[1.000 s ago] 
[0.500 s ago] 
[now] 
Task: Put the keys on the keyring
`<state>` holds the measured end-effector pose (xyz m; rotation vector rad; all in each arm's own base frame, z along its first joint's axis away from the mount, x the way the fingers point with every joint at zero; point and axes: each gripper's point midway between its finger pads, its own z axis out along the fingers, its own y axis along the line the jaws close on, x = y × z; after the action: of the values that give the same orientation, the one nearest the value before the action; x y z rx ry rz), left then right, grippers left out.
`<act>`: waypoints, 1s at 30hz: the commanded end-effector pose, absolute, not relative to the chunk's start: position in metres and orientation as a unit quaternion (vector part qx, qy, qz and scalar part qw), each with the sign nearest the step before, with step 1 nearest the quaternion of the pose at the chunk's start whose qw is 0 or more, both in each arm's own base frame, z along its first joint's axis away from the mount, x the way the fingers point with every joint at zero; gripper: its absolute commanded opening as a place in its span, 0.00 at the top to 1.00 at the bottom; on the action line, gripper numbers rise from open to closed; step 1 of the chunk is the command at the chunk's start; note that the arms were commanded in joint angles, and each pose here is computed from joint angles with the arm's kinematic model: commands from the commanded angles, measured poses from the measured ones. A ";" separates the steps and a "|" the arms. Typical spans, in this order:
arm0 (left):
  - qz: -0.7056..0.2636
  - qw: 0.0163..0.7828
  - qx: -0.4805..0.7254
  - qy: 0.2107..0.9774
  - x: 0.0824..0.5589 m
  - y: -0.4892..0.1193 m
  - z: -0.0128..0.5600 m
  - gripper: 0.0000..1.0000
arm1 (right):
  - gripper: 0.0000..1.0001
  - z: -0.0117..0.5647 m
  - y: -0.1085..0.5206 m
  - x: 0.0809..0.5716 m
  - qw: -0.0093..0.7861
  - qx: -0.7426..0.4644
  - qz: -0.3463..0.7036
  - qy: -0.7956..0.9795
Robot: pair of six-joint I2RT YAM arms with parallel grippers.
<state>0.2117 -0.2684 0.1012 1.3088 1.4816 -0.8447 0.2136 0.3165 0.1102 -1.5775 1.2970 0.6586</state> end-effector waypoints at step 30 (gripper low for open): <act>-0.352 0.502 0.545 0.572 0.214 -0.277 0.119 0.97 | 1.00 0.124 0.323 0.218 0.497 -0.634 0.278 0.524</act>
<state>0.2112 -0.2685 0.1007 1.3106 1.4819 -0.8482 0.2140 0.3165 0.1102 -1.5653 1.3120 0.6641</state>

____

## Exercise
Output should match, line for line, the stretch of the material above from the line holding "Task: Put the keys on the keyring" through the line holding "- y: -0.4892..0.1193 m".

## Written response
Task: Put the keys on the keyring
`<state>` holds the measured end-effector pose (xyz m; rotation vector rad; all in each arm's own base frame, z along its first joint's axis away from the mount, x the way the fingers point with every joint at zero; point and axes: each gripper's point midway between its finger pads, its own z axis out along the fingers, its own y axis along the line the jaws close on, x = y × z; after the action: of the values that give the same orientation, the one nearest the value before the action; x y z rx ry rz), left then right, grippers left out.
`<act>`: waypoints, 1s at 30hz: the commanded end-effector pose, absolute, not relative to the chunk's start: position in metres and orientation as a unit quaternion (vector part qx, qy, qz and scalar part qw), each with the sign nearest the step before, with step 1 nearest the quaternion of the pose at the chunk's start whose qw is 0 or more, both in each arm's own base frame, z along its first joint's axis away from the mount, x the way the fingers point with every joint at zero; gripper: its absolute commanded opening as a place in its span, 0.00 at the top to 1.00 at the bottom; on the action line, gripper numbers rise from open to closed; step 1 of the chunk is the command at the chunk's start; note that the arms were commanded in joint angles, and each pose here is computed from joint angles with the arm's kinematic model: commands from the commanded angles, measured poses from the measured ones. A ";" separates the steps and a "|" the arms. Typical spans, in this order:
arm0 (left):
  - qz: -0.7056..0.2636
  - qw: 0.0163..0.7828
  - qx: -0.4805..0.7254
  - qy: 0.2107..0.9774
  - x: 0.0824..0.5589 m
  - y: -0.4892..0.1193 m

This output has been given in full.